▶ _GIVEN MATERIAL_:
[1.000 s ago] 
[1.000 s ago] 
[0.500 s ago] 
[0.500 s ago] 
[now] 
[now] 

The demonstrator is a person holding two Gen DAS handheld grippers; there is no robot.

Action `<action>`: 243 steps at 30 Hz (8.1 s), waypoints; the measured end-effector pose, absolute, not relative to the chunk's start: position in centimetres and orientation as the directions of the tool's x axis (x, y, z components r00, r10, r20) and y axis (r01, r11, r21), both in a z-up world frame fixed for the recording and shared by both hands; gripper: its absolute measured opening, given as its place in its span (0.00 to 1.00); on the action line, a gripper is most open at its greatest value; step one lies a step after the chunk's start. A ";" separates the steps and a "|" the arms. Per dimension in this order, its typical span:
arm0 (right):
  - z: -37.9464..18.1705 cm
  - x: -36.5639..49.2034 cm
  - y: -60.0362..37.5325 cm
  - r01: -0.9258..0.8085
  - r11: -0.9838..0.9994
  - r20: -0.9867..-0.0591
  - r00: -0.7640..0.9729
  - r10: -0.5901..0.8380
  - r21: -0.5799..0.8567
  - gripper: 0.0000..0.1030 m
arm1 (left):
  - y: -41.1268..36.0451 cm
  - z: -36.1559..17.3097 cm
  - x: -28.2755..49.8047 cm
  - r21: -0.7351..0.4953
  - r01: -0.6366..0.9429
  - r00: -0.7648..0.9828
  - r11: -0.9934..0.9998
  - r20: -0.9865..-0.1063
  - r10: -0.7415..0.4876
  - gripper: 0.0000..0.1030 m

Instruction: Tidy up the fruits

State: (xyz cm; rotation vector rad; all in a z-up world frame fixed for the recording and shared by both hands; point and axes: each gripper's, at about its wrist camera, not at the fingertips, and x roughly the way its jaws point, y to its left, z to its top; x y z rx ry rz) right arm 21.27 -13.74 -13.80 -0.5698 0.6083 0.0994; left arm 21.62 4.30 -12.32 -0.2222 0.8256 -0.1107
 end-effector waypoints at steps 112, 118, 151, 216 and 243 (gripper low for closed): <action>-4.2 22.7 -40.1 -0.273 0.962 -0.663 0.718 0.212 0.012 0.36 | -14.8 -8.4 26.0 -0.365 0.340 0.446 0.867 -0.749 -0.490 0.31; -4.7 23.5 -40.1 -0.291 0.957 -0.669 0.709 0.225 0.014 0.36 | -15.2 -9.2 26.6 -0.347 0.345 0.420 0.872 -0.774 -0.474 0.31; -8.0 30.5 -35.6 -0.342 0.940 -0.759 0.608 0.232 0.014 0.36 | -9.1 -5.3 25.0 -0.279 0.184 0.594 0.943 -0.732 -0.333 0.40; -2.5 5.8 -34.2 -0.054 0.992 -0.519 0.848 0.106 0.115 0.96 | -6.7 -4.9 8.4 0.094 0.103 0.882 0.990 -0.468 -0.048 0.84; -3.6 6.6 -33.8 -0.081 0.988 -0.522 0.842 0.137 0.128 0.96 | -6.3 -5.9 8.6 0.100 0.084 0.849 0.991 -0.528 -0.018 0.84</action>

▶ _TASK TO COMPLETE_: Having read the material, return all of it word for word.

▶ _EXERCISE OUTPUT_:
[1.000 s ago] 
[1.000 s ago] 
[0.500 s ago] 
[0.500 s ago] 
[now] 
[now] 

The demonstrator is a person holding two Gen DAS handheld grippers; there is no robot.

Action `<action>`: 243 steps at 30 Hz (8.1 s), waypoints; the measured end-effector pose, absolute, not relative to the chunk's start: position in centimetres and orientation as the directions of the tool's x axis (x, y, z components r00, r10, r20) and y axis (r01, r11, r21), both in a z-up world frame fixed for the recording and shared by both hands; gripper: its absolute measured opening, given as its place in its span (0.00 to 1.00); on the action line, a gripper is most open at its greatest value; step one lies a step after the chunk's start. A ";" separates the steps and a "|" the arms. Per dimension in this order, its typical span:
arm0 (right):
  - z: -37.9464..18.1705 cm
  - x: -36.5639..49.2034 cm
  - y: -60.0362..37.5325 cm
  - r01: -0.9258..0.8085
  - r11: -0.9838..0.9994
  - r20: -0.9867..-0.0591
  - r00: -0.7640..0.9729
  - r10: -0.5901..0.8380
  - r21: -0.5799..0.8567
  - gripper: 0.0000..0.1030 m
arm1 (left):
  - y: -41.1268..36.0451 cm
  - z: -36.1559..17.3097 cm
  - x: -28.2755..49.8047 cm
  - r21: -0.7351..0.4953
  - r01: -0.6366..0.9429
  - r00: -0.7648..0.9828
  - r11: -0.9934..0.9998
  - r20: -0.9865..-0.1063
  - r10: -0.7415..0.4876
  - gripper: 0.0000..0.1030 m

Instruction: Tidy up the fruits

State: (xyz cm; rotation vector rad; all in a z-up world frame fixed for the recording and shared by both hands; point and axes: each gripper's, at about its wrist camera, not at the fingertips, and x roughly the way its jaws point, y to its left, z to its top; x y z rx ry rz) right arm 21.27 -13.74 -13.80 -0.5698 0.6083 0.0994; left arm 21.62 4.30 -12.32 -0.2222 0.8256 -0.1107
 end-effector waypoints at steps 112, 118, 151, 216 and 243 (gripper low for closed): <action>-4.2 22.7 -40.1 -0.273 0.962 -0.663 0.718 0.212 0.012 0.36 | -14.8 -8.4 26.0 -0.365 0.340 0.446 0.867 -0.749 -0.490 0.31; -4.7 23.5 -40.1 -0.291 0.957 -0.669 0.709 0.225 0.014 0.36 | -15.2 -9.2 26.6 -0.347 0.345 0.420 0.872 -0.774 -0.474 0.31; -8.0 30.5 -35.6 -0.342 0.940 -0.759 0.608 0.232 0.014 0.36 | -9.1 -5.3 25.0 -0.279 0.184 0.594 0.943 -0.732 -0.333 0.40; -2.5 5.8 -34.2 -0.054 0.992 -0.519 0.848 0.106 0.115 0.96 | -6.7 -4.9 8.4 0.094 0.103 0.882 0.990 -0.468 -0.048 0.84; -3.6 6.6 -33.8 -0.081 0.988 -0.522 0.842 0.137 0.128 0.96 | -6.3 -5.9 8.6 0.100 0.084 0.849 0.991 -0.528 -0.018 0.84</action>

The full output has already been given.